Work request = The following entries are to be repeated exactly, and the pictures are to be left behind.

Exercise data =
------------------------------------------------

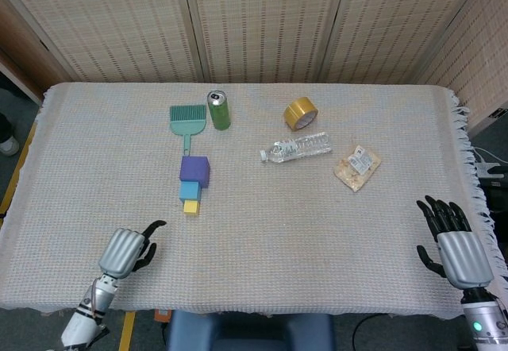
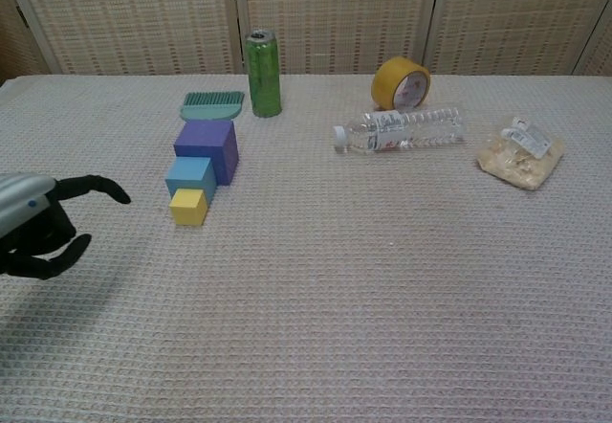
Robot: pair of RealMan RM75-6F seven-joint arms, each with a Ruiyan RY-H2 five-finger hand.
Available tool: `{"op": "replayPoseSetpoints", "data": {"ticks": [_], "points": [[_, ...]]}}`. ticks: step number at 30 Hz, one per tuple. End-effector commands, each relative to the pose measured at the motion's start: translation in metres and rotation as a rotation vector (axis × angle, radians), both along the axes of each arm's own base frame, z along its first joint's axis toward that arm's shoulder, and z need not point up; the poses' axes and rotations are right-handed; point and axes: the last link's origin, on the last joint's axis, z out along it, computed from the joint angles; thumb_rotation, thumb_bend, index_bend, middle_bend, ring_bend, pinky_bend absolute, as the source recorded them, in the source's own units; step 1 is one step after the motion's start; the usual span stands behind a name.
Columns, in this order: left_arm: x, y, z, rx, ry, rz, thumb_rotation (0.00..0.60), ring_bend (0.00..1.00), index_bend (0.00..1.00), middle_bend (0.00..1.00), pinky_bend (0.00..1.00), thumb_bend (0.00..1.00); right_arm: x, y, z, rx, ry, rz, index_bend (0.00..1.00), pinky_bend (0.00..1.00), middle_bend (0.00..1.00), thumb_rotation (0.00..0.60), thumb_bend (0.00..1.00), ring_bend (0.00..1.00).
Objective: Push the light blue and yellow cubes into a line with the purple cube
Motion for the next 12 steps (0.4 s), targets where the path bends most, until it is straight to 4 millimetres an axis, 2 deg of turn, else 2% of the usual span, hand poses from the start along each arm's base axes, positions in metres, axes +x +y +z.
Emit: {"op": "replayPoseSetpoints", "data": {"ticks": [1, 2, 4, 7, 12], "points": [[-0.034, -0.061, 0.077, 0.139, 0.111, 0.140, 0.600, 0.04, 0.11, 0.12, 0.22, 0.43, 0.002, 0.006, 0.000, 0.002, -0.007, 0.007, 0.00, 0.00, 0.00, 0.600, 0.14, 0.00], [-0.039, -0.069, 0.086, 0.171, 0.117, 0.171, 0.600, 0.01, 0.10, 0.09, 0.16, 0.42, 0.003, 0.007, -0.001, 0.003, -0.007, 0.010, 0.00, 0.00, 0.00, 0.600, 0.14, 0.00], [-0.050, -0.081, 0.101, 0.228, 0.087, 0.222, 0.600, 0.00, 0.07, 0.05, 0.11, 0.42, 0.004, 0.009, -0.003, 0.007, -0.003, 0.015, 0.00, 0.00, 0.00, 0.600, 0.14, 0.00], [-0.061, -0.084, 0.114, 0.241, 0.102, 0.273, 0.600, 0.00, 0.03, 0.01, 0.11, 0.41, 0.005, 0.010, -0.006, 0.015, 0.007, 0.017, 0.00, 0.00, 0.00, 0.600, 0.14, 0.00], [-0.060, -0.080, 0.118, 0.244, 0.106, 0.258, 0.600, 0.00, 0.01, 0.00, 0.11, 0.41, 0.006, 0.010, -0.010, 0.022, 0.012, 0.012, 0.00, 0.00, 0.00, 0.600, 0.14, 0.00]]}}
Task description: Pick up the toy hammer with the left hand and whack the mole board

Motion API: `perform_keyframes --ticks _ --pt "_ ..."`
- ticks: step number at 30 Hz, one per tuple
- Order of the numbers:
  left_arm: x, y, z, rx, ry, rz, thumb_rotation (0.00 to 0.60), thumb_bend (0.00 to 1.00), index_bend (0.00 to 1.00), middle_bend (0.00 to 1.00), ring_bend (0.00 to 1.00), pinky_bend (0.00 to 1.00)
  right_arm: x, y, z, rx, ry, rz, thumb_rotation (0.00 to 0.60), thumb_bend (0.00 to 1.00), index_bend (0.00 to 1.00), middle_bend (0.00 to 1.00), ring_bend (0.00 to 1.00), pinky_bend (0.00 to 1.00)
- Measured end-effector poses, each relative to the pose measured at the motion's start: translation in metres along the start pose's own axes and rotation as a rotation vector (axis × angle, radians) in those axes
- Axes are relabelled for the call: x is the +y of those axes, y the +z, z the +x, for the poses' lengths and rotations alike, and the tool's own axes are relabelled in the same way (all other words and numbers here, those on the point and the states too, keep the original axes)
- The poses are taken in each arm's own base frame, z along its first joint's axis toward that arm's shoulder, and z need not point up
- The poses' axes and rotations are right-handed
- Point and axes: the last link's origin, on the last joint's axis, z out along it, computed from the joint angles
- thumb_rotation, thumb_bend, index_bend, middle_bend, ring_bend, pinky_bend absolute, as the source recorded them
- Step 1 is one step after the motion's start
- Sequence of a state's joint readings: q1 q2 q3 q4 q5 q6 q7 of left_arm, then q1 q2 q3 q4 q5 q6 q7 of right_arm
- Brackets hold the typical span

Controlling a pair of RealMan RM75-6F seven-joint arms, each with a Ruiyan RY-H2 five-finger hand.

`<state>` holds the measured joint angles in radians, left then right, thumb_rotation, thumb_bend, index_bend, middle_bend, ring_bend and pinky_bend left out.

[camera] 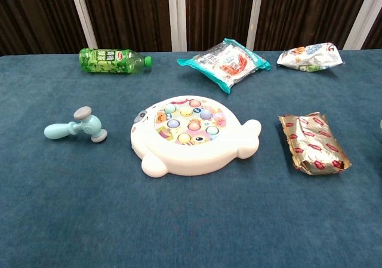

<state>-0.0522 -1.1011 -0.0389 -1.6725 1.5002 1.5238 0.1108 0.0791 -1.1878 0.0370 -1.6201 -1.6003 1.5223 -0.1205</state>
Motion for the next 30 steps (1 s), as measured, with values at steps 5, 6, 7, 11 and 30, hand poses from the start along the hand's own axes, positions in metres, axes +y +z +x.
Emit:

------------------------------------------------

Exercise answer =
Robot: pair of RealMan RM75-6F seven-joint arms, each with a Ruiyan RY-H2 five-finger hand.
Available tool: `{"op": "replayPoseSetpoints", "data": {"ticks": [_], "points": [[_, ...]]}}`. ticks: step number at 30 Hz, one per tuple. End-effector commands, each relative to the pose measured at the motion's start: translation in metres and rotation as a rotation vector (axis × angle, radians), both along the axes of each arm's own base frame, z along its first joint's axis toward that arm's shoulder, and z need not point up; the poses' axes and rotations are right-handed; point and axes: the last link's origin, on the last joint's axis, z out along it, computed from the joint angles; thumb_rotation, thumb_bend, index_bend, middle_bend, ring_bend, pinky_bend absolute, as the source recorded them, in the source's own units; step 1 is one step after the motion's start; the usual span stands behind a name.
Columns, in this order: left_arm: x, y, z, rx, ry, rz, thumb_rotation (0.00..0.60), ring_bend (0.00..1.00), index_bend (0.00..1.00), middle_bend (0.00..1.00), pinky_bend (0.00..1.00), thumb_bend (0.00..1.00); right_arm: x, y, z, rx, ry, rz, index_bend (0.00..1.00), pinky_bend (0.00..1.00), middle_bend (0.00..1.00), thumb_rotation (0.00..0.60), thumb_bend (0.00..1.00), ring_bend (0.00..1.00).
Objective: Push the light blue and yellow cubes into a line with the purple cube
Motion for the next 12 steps (0.4 s), targets where the path bends most, until it is straight to 4 millimetres an axis, 2 deg of turn, else 2% of the usual span, hand poses from the start along each arm's base axes, positions in metres, axes +x +y +z.
Emit: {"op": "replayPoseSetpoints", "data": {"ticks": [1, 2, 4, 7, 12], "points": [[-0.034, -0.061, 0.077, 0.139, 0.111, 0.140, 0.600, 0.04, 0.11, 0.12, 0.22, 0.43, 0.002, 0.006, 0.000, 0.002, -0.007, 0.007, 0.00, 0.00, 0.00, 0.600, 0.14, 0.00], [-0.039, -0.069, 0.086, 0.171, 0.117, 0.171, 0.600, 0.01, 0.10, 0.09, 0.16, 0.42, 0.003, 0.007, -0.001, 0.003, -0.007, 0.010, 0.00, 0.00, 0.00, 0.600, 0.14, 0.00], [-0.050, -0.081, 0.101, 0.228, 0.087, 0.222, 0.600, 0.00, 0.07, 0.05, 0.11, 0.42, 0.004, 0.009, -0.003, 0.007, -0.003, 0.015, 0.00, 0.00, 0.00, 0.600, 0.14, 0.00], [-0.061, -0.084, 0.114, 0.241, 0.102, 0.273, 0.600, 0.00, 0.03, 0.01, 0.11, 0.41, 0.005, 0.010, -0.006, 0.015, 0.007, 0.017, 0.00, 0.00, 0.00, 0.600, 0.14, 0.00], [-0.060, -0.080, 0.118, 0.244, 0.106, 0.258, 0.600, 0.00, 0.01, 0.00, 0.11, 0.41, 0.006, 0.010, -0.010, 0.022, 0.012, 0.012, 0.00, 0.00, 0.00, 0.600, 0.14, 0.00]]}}
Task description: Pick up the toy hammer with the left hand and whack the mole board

Motion API: `perform_keyframes --ticks _ --pt "_ ..."`
- ticks: step number at 30 Hz, one per tuple
- Order of the numbers:
  left_arm: x, y, z, rx, ry, rz, thumb_rotation (0.00 to 0.60), thumb_bend (0.00 to 1.00), index_bend (0.00 to 1.00), middle_bend (0.00 to 1.00), ring_bend (0.00 to 1.00), pinky_bend (0.00 to 1.00)
  right_arm: x, y, z, rx, ry, rz, thumb_rotation (0.00 to 0.60), thumb_bend (0.00 to 1.00), index_bend (0.00 to 1.00), middle_bend (0.00 to 1.00), ring_bend (0.00 to 1.00), pinky_bend (0.00 to 1.00)
- Measured end-effector poses, each relative to the pose measured at the motion's start: translation in metres along the start pose's own axes and rotation as a rotation vector (axis × angle, radians) in those axes
- Axes are relabelled for the call: x is the +y of those axes, y the +z, z the +x, for the poses' lengths and rotations alike, and the tool's own axes are relabelled in the same way (all other words and numbers here, those on the point and the states too, keep the original axes)
- The poses are taken in each arm's own base frame, z along its first joint's axis toward that arm's shoulder, and z need not point up
- The poses' axes and rotations are right-handed
- Point and axes: the last link's origin, on the last joint's axis, z out along it, computed from the joint angles
- thumb_rotation, thumb_bend, index_bend, middle_bend, ring_bend, pinky_bend absolute, as the source recorded them
- Step 1 is one step after the motion's start
- Sequence of a state's joint readings: q1 q2 q3 q4 q5 q6 q7 of left_arm, then q1 q2 q3 q4 q5 q6 q7 of right_arm
- Brackets hold the typical span

Controlling a pair of RealMan RM75-6F seven-joint arms, each with a Ruiyan RY-H2 five-finger hand.

`<state>` holds the measured joint angles in radians, left then right, thumb_rotation, thumb_bend, index_bend, middle_bend, ring_bend and pinky_bend left out.

[camera] 

<state>-0.0522 -1.1011 -0.0389 -1.6725 1.5002 1.5238 0.1108 0.0791 -1.1878 0.0370 -1.6201 -1.6003 1.5223 -0.1205</state>
Motion for the next 30 steps (1 s), as measured, with values at steps 5, 6, 7, 11 and 30, hand poses from the start along the hand's own axes, positions in metres, axes +y +z +x.
Emit:

The exercise asks for nothing further.